• TASK TO CARRY OUT:
In the lines below, look for "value". Copy each line where it appears.

• AVAILABLE DATA:
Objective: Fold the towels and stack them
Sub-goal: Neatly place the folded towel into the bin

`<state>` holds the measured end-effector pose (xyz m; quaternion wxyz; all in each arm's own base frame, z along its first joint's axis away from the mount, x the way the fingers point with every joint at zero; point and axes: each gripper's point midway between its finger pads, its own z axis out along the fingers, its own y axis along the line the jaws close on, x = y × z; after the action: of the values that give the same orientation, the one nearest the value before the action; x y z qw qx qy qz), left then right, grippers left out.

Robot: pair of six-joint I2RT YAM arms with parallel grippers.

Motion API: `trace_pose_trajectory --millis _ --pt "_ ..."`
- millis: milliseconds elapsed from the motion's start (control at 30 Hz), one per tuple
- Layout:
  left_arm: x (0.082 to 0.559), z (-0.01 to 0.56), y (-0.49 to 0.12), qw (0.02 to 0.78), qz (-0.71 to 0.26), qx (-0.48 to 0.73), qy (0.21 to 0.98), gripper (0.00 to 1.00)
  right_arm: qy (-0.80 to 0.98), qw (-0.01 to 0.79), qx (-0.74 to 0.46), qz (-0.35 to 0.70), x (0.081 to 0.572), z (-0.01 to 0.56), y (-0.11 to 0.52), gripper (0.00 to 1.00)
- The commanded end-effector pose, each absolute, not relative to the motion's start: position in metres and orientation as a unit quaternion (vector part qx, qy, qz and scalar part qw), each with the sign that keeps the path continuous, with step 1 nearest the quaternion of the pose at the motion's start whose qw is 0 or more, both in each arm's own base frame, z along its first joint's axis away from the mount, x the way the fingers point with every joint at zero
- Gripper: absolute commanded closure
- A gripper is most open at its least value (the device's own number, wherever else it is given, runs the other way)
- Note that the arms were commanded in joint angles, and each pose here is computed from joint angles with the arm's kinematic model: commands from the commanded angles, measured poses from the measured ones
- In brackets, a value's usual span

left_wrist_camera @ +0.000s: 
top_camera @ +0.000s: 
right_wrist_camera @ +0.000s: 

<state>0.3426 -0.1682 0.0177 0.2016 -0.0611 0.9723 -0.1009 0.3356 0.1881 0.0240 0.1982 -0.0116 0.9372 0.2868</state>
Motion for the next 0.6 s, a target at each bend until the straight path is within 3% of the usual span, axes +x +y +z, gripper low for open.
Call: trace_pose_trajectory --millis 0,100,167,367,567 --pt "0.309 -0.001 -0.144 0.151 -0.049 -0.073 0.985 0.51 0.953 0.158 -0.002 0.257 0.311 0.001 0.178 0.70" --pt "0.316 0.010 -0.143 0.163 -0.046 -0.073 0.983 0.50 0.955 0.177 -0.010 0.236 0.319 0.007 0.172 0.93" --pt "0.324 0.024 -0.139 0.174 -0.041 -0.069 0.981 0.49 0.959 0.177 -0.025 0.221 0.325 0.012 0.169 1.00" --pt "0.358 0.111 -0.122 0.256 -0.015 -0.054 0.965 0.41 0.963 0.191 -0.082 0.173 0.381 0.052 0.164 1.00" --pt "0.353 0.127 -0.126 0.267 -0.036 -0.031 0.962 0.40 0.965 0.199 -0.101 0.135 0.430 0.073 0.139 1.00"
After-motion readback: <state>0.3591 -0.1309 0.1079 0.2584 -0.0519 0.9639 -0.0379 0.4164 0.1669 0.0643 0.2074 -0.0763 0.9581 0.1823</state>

• EXERCISE RESPONSE:
`<state>` holds the measured end-effector pose (xyz m; quaternion wxyz; all in each arm's own base frame, z along its first joint's axis away from the mount, x the way the fingers point with every joint at zero; point and axes: each gripper's point midway between its finger pads, its own z axis out along the fingers, its own y axis along the line the jaws close on, x = y × z; after the action: of the values that give the same orientation, the one nearest the value before the action; x y z qw qx qy qz), left then right, grippers left out.
- A gripper is most open at its least value (the device's own number, wherever else it is given, runs the other way)
- In brackets, a value's usual span

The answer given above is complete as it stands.